:: WHAT TO PRODUCE ::
Find the lines of the material below that include the string "knob", then copy each one.

:: RECORDS SUPPLIED ::
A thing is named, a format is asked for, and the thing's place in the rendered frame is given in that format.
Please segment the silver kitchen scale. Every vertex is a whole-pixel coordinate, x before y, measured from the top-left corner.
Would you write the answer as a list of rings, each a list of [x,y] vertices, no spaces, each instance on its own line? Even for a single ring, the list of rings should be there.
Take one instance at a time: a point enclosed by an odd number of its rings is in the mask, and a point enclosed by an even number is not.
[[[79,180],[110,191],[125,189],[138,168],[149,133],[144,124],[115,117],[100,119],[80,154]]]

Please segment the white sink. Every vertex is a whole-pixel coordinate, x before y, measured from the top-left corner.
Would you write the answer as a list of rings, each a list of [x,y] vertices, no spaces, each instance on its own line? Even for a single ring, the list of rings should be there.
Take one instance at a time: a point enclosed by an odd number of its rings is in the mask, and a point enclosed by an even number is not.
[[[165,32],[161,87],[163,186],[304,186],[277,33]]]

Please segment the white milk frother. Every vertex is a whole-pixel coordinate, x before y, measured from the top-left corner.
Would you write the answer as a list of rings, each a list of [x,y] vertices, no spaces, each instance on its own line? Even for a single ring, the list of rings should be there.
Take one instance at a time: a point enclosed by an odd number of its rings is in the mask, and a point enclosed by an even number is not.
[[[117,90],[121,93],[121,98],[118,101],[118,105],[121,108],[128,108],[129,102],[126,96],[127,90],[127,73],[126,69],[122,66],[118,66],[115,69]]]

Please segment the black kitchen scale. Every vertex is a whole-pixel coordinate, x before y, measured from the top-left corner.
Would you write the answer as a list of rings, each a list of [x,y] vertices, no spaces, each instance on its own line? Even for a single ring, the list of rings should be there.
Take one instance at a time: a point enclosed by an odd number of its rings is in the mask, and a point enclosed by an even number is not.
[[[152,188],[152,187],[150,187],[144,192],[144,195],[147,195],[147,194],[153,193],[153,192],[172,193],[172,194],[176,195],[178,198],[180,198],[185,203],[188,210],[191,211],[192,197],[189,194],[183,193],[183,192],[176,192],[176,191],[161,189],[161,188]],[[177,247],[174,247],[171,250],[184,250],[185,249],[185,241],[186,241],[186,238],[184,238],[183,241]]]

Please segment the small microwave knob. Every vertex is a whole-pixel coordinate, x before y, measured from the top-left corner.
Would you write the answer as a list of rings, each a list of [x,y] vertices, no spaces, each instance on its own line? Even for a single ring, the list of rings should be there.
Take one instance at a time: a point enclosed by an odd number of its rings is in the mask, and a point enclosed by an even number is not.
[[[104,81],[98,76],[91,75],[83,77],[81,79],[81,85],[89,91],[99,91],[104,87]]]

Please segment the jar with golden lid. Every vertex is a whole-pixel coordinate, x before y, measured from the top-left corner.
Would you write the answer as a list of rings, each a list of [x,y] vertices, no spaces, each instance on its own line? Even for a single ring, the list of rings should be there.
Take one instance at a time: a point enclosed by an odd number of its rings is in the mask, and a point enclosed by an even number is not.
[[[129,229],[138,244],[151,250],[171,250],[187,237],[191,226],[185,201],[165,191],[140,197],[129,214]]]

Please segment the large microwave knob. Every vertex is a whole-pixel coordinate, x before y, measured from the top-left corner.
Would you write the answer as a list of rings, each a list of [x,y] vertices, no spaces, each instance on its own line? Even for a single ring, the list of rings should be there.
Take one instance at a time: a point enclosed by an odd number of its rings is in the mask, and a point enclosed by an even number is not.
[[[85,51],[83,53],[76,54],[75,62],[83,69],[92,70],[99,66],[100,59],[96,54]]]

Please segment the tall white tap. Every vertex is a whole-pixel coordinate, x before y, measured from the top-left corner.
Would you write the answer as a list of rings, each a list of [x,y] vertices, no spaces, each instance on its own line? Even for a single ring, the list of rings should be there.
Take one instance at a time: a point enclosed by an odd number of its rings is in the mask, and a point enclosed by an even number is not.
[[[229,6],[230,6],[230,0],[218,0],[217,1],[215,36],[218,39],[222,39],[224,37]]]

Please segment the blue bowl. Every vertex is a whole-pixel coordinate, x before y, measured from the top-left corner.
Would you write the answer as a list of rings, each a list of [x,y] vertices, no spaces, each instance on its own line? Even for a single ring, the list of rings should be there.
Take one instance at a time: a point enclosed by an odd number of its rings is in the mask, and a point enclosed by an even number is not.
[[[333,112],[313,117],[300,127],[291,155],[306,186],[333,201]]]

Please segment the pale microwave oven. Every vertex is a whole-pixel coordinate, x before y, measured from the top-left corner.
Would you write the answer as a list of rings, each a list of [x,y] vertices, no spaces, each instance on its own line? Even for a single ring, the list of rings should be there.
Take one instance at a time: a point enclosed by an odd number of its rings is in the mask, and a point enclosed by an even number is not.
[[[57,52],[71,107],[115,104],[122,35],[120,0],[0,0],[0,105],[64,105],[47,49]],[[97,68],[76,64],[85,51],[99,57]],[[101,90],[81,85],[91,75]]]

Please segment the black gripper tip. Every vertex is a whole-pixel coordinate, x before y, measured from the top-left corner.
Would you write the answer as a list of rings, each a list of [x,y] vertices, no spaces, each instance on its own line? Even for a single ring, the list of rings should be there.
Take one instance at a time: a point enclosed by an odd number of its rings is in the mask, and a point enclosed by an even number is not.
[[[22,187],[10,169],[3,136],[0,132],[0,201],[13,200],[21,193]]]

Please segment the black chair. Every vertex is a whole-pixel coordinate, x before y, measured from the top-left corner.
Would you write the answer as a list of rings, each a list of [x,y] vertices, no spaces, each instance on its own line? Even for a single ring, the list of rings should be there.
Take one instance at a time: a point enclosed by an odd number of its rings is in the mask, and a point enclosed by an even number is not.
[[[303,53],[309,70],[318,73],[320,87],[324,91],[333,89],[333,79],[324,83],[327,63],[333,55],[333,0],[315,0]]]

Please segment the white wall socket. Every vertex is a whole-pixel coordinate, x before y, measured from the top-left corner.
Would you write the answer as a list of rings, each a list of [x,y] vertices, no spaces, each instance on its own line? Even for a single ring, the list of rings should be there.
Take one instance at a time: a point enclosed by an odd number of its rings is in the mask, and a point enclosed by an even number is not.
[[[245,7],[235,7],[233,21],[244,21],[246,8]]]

:: ANSWER SECTION ::
Please segment the small microwave knob. Every vertex is a whole-pixel coordinate, x before y, measured from the top-left corner.
Please segment the large microwave knob. Every vertex is a whole-pixel coordinate, x before y, measured from the top-left corner.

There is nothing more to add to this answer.